Antes de pensar em corpos definidos ou recordes pessoais, a academia costuma ser vista como um espaço puramente físico, quase mecânico, e que muita gente tenta fugir ao máximo.
No entanto, nos últimos anos, a ciência começou a olhar além do espelho e dos pesos, apontando que treinar regularmente pode ter um impacto profundo na forma como uma pessoa se vê e se relaciona com os outros, um benefício silencioso na saúde mental que até agora tinha passado bastante despercebido.
Um artigo recente publicado na Men's Fitness sugere que a relação entre ir à academia e se sentir bem consigo mesmo vai além de levantar pesos e suar muito: as academias podem se tornar espaços que reforçam a confiança pessoal de maneiras que muitas pessoas não haviam considerado até agora.
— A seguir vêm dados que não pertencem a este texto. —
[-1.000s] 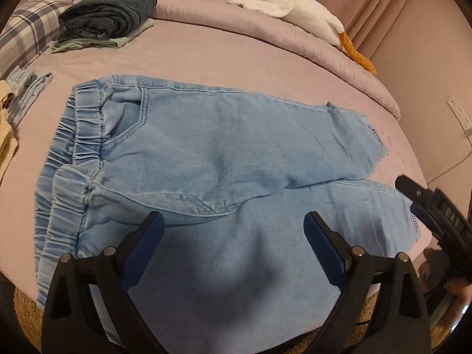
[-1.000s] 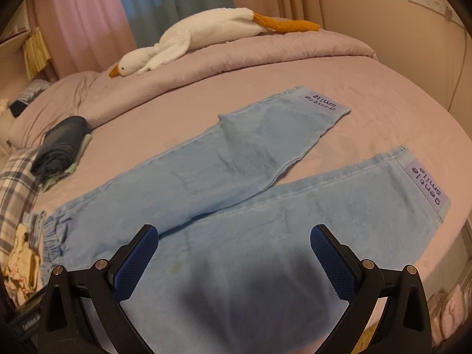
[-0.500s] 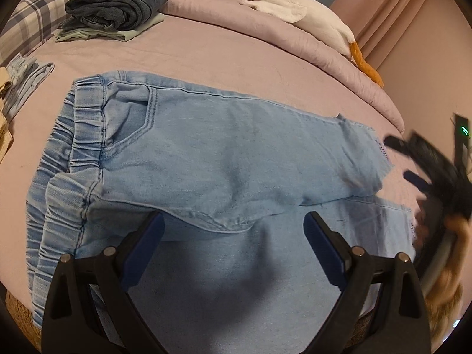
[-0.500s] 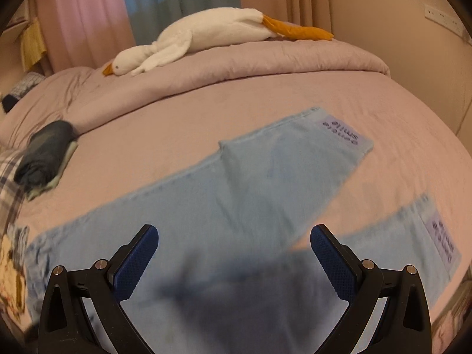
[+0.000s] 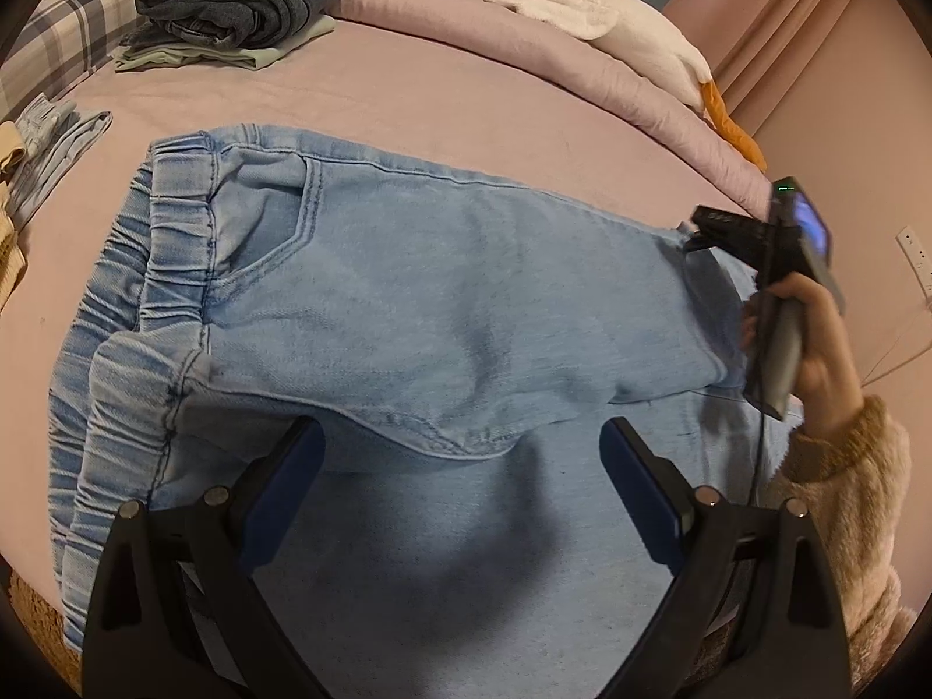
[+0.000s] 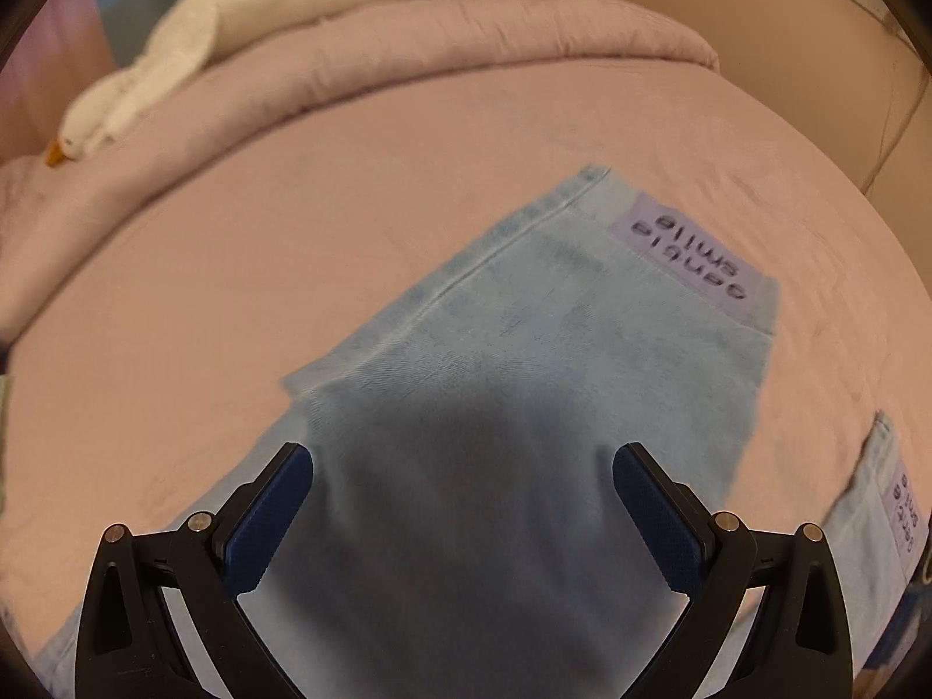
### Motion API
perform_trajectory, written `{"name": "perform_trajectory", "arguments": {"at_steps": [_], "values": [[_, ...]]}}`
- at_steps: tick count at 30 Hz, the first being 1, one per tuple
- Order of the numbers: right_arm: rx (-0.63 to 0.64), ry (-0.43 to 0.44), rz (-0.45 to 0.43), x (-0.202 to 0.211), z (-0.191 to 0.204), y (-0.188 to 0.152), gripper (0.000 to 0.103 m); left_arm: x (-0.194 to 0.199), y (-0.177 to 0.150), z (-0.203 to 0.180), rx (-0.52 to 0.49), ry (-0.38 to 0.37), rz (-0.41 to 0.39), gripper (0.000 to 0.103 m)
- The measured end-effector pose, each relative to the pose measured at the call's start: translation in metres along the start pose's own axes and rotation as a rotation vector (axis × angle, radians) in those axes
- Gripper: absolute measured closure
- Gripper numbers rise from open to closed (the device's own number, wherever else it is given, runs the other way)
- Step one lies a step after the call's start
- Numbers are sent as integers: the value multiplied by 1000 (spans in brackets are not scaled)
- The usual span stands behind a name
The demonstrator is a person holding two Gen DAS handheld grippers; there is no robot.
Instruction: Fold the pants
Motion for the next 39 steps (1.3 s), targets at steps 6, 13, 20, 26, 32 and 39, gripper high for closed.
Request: {"name": "perform_trajectory", "arguments": {"at_steps": [6, 13, 20, 26, 32, 39], "values": [[28, -16, -23, -9, 4, 3, 1, -4, 0, 0, 1, 7, 8, 8], [91, 128, -88, 8, 26, 7, 78, -1, -2, 1, 21, -2, 12, 8], [-7, 331, -191, 66, 21, 17, 103, 10, -5, 8, 54, 10, 3, 8], [-84, 475, -319, 134, -17, 4, 103, 28, -4, 2, 82, -20, -24, 8], [-200, 405, -379, 149, -79, -41, 103, 41, -7, -4, 69, -36, -51, 8], [-254, 401, -290, 133, -113, -83, 103, 34, -9, -13, 73, -48, -29, 8]]}}
Point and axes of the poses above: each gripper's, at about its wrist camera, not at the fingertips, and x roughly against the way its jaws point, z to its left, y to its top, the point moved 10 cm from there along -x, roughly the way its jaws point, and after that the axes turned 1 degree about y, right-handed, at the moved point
Imagina que tudo, né? Não perca tempo e saiba como unir o útil ao agradável.
De acordo com este artigo, baseado em um novo estudo que examina como os hábitos de exercício se relacionam com a saúde mental e a autoestima, quase um terço dos homens reconhece que suas inseguranças relacionadas à imagem corporal, como evitar espelhos ou fotos, se refletem em seus hábitos de treino e autoestima.
Além disso, justamente ambientes como academias e clubes esportivos aparecem como alguns dos locais que mais impactam positivamente o bem-estar psicológico e a percepção de si mesmo, atrás apenas de parques e espaços ao ar livre onde também se pratica atividade física e se convive com outras pessoas.
Essa abordagem não é isolada na literatura científica sobre exercício e saúde mental. Inúmeras pesquisas mostraram que o exercício regular não apenas melhora a condição física, mas também a autoconfiança e a percepção do próprio corpo.
Por exemplo, um estudo publicado no PubMed descobriu que as pessoas que se exercitam regularmente apresentam níveis significativamente mais elevados de autoeficácia, autoestima e consciência corporal em comparação com aquelas que levam um estilo de vida sedentário, o que sugere que a prática frequente de atividade física pode ser um método eficaz para fortalecer essas facetas da psicologia pessoal.
Estudos adicionais também comprovam que a atividade física está associada a melhorias na autoestima e na percepção de si mesmo ao longo das diferentes fases da vida, desde a juventude até a terceira idade.
Além dos benefícios individuais, a literatura acadêmica aponta que o próprio contexto social da academia (as interações com a equipe, com outros usuários e o senso de comunidade que é gerado) pode favorecer a construção de confiança no ambiente e aumentar a fidelidade das pessoas à sua rotina de treino.
Pesquisas recentes destacam que uma boa interação entre os usuários e os serviços da academia contribui para gerar um vínculo de confiança que influencia positivamente a experiência global dos frequentadores, o que poderia amplificar os efeitos psicológicos saudáveis associados à prática regular de exercícios.
Embora ainda sejam necessárias mais evidências para compreender com precisão a causalidade (ou seja, se a frequência à academia gera confiança ou se as pessoas com maior confiança tendem a frequentar mais a academia), a convergência de descobertas em vários estudos apoia a ideia de que integrar o exercício físico na vida cotidiana pode trazer benefícios que vão muito além do meramente físico.
Em muitos casos, ajudam a reforçar aspectos tão essenciais como a autoestima, a autoeficácia e a sensação geral de bem-estar psicológico. Então já separa o lookinho e bora malhar!